> _TASK OBJECTIVE_:
Please output the full listing, character for character.

> _DATA PROVIDED_:

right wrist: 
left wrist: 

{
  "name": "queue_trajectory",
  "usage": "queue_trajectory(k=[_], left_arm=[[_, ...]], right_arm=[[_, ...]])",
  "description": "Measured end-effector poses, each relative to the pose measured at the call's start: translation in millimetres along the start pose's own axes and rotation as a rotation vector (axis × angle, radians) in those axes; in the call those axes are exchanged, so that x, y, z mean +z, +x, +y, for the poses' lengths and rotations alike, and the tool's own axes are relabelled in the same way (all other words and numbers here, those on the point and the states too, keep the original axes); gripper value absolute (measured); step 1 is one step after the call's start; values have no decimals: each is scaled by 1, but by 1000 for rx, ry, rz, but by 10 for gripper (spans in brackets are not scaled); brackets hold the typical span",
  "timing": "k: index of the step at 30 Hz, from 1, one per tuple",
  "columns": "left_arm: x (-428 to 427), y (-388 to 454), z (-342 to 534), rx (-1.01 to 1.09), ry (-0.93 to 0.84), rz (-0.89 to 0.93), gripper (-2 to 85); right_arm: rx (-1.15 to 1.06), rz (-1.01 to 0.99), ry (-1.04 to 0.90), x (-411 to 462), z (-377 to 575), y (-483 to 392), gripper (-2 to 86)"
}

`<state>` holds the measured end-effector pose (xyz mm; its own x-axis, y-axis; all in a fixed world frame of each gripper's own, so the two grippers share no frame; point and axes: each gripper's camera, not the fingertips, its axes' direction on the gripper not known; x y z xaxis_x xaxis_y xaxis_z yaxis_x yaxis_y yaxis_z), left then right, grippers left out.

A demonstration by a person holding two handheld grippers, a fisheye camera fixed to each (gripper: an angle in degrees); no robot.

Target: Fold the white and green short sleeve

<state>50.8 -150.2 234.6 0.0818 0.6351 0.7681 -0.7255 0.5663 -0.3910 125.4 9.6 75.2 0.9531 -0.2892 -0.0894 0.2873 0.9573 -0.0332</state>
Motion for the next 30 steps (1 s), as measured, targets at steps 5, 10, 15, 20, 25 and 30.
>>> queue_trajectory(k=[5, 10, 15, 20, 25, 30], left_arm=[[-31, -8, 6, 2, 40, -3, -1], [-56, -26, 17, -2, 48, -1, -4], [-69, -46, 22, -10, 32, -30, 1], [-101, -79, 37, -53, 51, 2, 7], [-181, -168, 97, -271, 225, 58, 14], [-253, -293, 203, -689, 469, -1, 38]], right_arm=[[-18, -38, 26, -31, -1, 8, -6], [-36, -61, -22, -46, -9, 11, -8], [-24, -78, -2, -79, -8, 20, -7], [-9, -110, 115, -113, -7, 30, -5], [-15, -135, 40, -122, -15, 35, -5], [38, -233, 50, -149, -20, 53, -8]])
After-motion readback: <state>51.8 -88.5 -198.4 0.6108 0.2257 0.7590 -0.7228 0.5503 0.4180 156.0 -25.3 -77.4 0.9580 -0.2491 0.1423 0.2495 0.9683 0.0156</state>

> _REPLY TO THE TASK_:
right wrist: 
left wrist: 

{
  "name": "queue_trajectory",
  "usage": "queue_trajectory(k=[_], left_arm=[[_, ...]], right_arm=[[_, ...]])",
  "description": "Measured end-effector poses, each relative to the pose measured at the call's start: translation in millimetres along the start pose's own axes and rotation as a rotation vector (axis × angle, radians) in those axes; in the call those axes are exchanged, so that x, y, z mean +z, +x, +y, for the poses' lengths and rotations alike, and the tool's own axes are relabelled in the same way (all other words and numbers here, those on the point and the states too, keep the original axes); gripper value absolute (measured); step 1 is one step after the call's start; values have no decimals: each is scaled by 1, but by 1000 for rx, ry, rz, but by 10 for gripper (spans in brackets are not scaled); brackets hold the typical span",
  "timing": "k: index of the step at 30 Hz, from 1, one per tuple",
  "columns": "left_arm: x (-428 to 427), y (-388 to 454), z (-342 to 534), rx (-1.01 to 1.09), ry (-0.93 to 0.84), rz (-0.89 to 0.93), gripper (-2 to 85); right_arm: rx (-1.15 to 1.06), rz (-1.01 to 0.99), ry (-1.04 to 0.90), x (-411 to 462), z (-377 to 575), y (-483 to 392), gripper (-2 to 86)"
}

`<state>` holds the measured end-effector pose (xyz mm; its own x-axis, y-axis; all in a fixed world frame of each gripper's own, so the two grippers share no frame; point and axes: each gripper's camera, not the fingertips, its axes' direction on the gripper not known; x y z xaxis_x xaxis_y xaxis_z yaxis_x yaxis_y yaxis_z), left then right, grippers left out.

A demonstration by a person holding two handheld grippers, a fisheye camera fixed to each (gripper: an angle in degrees); no robot.

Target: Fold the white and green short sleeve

<state>50.8 -150.2 234.6 0.0818 0.6351 0.7681 -0.7255 0.5663 -0.3910 125.4 9.6 75.2 0.9531 -0.2892 -0.0894 0.2873 0.9573 -0.0332</state>
Motion for the next 30 steps (1 s), as measured, targets at steps 5, 10, 15, 20, 25 and 30.
>>> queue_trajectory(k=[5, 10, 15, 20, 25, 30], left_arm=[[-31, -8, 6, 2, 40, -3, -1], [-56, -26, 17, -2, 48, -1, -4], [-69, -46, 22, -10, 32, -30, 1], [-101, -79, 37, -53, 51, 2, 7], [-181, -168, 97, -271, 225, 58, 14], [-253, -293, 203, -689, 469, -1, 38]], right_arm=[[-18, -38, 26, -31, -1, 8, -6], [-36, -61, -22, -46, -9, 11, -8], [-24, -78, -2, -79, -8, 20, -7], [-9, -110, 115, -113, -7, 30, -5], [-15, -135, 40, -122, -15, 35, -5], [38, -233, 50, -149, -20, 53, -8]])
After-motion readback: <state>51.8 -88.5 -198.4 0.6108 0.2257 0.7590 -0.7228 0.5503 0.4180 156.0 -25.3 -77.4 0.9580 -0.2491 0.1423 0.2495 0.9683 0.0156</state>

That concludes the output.